Praktek lain yaitu maraknya pemberangusan kebebasan berekspresi di Indonesia. 4 buruh perempuan saat ini sedang menghadapi dakwaan pengadilan pasca melakukan aksi buruh penolakan PP Pengupahan 78/2015 pada 30 Oktober 2015 lalu. Keempat buruh perempuan tersebut saat ini sedang dalam persidangan dan diancam hukuman penjara karena dianggap melakukan aksi ilegal.
Pembangunan Pabrik Memperburuk Hidup Perempuan Petani
Janji Jokowi-JK dalam Nawacita yang berjanji memberikan perlindungan bagi para petani, ternyata hanya memberikan janji semu. Petani perempuan di Kendeng, Rembang, JawaTengah lahan produktifnya terancam oleh keberadaan pertambangan. Pembangunan pabrik semen di Kendeng, Jawa Tengah menunjukkan bukti keberpihakan pemerintah pada investasi sektor industri.
“Para perempuan petani di sejumlah daerah di Indonesia mewakili potret konflik lahan dan perampasan ruang hidup rakyat. Aksi yang dilakukan para perempuan petani Kendeng di depan Istana pada awal April 2016 lalu menunjukkan bahwa pemerintah masih abai pada persoalan kelompok minoritas seperti petani,” ujar Tiasri Wiandani.
Padahal apabila pabrik-pabrik semen di wilayah pegunungan beroperasi nanti, ribuan hektar lahan pertanian produktif akan hilang dan para petani kehilangan ruang hidup dan sumber ekonominya. Tentu saja dampak negatif ini tidak akan berhenti sampai disitu. Hilangnya ruang hidup dan sumber ekonomu akan merubah tatanan sosial, ekonomi dan kultur pedesaan Kendeng. Para petani akan dipaksa menjadi buruh pabrik semen yang tentu saja penghasilannya tidak akan sebanding dengan memiliki dan menggarap lahan pertanian mereka sendiri.
Selain itu, kehilangan ruang hidup akan menyebabkan migrasi penduduk desa ke kota-kota besar di pulau Jawa yang tentu akan menyebabkan problem yang lebih besar baik bagi desa yang ditinggalkan maupun bagi kota yang menjadi tujuan migrasi.
Belajar dari wilayah-wilayah lain di Indonesia, hilangnya ruang hidup dan sumber ekonomi juga mendorong perempuan untuk menjadi buruh migran di luar negeri yang pada akhirnya seringkali harus menghadapi kekerasan berlapis.

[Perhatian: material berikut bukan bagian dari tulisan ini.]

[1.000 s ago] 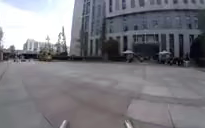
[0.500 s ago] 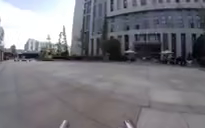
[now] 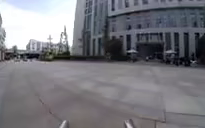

Lebih jauh, penambangan semen di pegunungan Kendeng akan berdampak buruk pada lingkungan hidup tidak hanya di di wilayah Kendeng namun juga di sebagian besar pulau Jawa. Krisis air dan kerentanan tanah akan meningkat.
“Saat ini sudah 683 hari perempuan petani Rembang bertahan di tenda perjuangan dengan tujuan memblokir akses pembangunan pabrik semen. Tindak kekerasan berkali-kali sudah mereka hadapi, yang sebagian besar dilakukan oleh aparat keamanan sebagai bentuk keberpihakan mereka pada pemilik modal. Pelbagai aksi sudah dilakukan di kurun waktu 2 tahun terakhir dan terakhir adalah aksi pasung semen yang dilakukan para perempuan petani Kendeng di depan Istana pada awal April 2016 lalu. Tiada hentinya perjuangan yang dilakukanpara perempuan petani Kendeng menunjukkan bahwa pemerintah masih abai pada persoalan kelompok minoritas seperti petani,” ujar Dhyta Caturani dari PurpleCode.